American nutrition scientist (1912–1984)

Hellen M. Linkswiler (January 5, 1912 – June 24, 1984) was an American dietitian and nutrition scientist who researched human mineral requirements and amino acids. She was a professor of foods and nutrition at the University of Wisconsin–Madison from 1960 to 1981.

== Early life ==
Linkswiler was born in Lawton, Oklahoma on January 5, 1912, to Cleveland and Agnes Linkswiler. She had eight siblings and was raised during the Dust Bowl. In 1932, she graduated from Pawnee High School. She earned a B.S. in home economics education with a minor in English from the Oklahoma State University–Stillwater in 1939.

== Career ==
From 1944 to 1946, Linkswiler served in the SPARS during which time she worked as a dietitian overseeing the baking of hundreds of pies per day. She researched vitamin B6 metabolism at the University of Wisconsin–Madison's department of foods and nutrition. She earned a M.S. in food and nutrition under May Reynolds in 1946 and a Ph.D. with a joint major in food and nutrition and biochemistry in 1951. Reynolds and Carl A. Baumann were her doctoral advisors.

Linkswiler joined the department of food and nutrition at the University of Alabama as an associate professor from 1951 to 1954. She was a professor of foods and nutrition at the University of Nebraska–Lincoln from 1954 to 1960. While there, she became friends with faculty member Hazel Fox. They conducted studies on amino acids in corn. Linkswiler also researched human mineral requirements. In 1960, she joined the faculty at the University of Wisconsin–Madison as a professor in the department of foods and nutrition and was paid annually.

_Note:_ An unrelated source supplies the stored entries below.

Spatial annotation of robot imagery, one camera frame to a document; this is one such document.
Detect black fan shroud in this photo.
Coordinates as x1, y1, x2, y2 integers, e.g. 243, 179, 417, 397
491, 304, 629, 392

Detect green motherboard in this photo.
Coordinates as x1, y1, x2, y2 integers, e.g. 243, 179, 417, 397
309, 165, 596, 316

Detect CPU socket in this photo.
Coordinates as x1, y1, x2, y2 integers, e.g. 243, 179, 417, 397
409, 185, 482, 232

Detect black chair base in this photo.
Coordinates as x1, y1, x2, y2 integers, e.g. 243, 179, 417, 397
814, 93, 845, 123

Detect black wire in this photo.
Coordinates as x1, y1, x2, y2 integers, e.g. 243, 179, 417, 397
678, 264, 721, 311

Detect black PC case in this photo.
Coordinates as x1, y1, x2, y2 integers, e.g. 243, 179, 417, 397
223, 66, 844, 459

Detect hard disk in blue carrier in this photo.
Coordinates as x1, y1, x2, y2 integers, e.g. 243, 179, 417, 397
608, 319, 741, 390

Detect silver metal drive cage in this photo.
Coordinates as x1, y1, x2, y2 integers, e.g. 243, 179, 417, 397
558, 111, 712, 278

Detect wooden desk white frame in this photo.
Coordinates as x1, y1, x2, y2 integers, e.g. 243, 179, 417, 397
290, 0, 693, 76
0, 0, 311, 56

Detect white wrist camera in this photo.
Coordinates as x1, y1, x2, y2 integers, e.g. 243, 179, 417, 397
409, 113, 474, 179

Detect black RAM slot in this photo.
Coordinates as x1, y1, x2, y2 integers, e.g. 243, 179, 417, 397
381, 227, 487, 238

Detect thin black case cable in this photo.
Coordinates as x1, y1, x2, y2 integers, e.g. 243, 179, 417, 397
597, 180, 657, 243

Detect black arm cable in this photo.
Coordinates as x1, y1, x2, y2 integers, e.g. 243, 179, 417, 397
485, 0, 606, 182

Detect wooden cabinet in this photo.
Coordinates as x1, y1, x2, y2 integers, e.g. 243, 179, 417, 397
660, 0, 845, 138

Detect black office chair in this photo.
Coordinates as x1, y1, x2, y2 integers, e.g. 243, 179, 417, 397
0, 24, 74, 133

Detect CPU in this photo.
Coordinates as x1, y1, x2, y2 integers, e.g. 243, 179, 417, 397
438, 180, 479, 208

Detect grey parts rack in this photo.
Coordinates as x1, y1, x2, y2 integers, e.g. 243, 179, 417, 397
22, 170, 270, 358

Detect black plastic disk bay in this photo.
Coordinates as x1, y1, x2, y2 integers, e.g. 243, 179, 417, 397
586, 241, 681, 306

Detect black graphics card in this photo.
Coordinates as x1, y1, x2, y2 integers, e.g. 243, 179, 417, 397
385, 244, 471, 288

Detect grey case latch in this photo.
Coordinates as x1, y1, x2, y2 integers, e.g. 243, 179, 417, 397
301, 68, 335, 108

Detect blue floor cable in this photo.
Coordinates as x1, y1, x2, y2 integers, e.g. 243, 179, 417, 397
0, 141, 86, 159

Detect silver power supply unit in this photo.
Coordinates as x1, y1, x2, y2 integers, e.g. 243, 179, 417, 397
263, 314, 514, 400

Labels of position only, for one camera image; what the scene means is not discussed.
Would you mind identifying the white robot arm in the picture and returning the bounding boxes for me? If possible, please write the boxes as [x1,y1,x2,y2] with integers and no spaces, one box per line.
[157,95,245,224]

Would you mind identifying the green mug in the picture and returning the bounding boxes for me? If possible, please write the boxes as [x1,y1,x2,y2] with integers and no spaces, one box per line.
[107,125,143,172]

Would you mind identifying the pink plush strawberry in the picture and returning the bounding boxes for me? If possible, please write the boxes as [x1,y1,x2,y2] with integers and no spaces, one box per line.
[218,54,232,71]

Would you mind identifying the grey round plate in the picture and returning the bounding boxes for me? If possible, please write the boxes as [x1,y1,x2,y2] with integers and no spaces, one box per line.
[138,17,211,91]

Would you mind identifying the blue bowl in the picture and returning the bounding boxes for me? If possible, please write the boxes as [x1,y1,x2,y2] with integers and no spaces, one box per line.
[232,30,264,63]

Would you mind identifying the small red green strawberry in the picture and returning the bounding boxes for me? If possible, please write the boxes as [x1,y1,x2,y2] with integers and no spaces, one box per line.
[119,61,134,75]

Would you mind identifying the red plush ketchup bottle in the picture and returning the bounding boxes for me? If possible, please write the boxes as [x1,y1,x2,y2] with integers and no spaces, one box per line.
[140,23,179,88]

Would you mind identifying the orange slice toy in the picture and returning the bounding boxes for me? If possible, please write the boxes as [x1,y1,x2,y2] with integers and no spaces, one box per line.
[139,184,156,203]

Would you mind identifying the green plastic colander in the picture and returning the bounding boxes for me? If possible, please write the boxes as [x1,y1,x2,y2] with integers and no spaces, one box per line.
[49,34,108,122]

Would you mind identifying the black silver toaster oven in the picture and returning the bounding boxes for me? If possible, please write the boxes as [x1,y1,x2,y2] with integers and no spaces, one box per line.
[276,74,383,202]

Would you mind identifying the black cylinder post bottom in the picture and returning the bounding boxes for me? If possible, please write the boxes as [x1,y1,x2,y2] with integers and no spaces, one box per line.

Following the retirement of her doctoral advisor Reynolds in 1962, she assumed some of her responsibilities. From 1976 to 1979, Linkswiler was treasuer-elect and treasurer of the American Society of Clinical Nutrition, the first non-physician to be elected to an office at the society. She retired in 1981 and was granted emeritus status. In 1983, she became a fellow of the American Institute of Nutrition.

== Personal life ==
Linswiler was a member of the Westwood Christian Church. In 1960, a bank required that she have a male cosigner to qualify her for a mortgage when she moved to Madison, Wisconsin. Linkswiler died June 24, 1984, of cancer.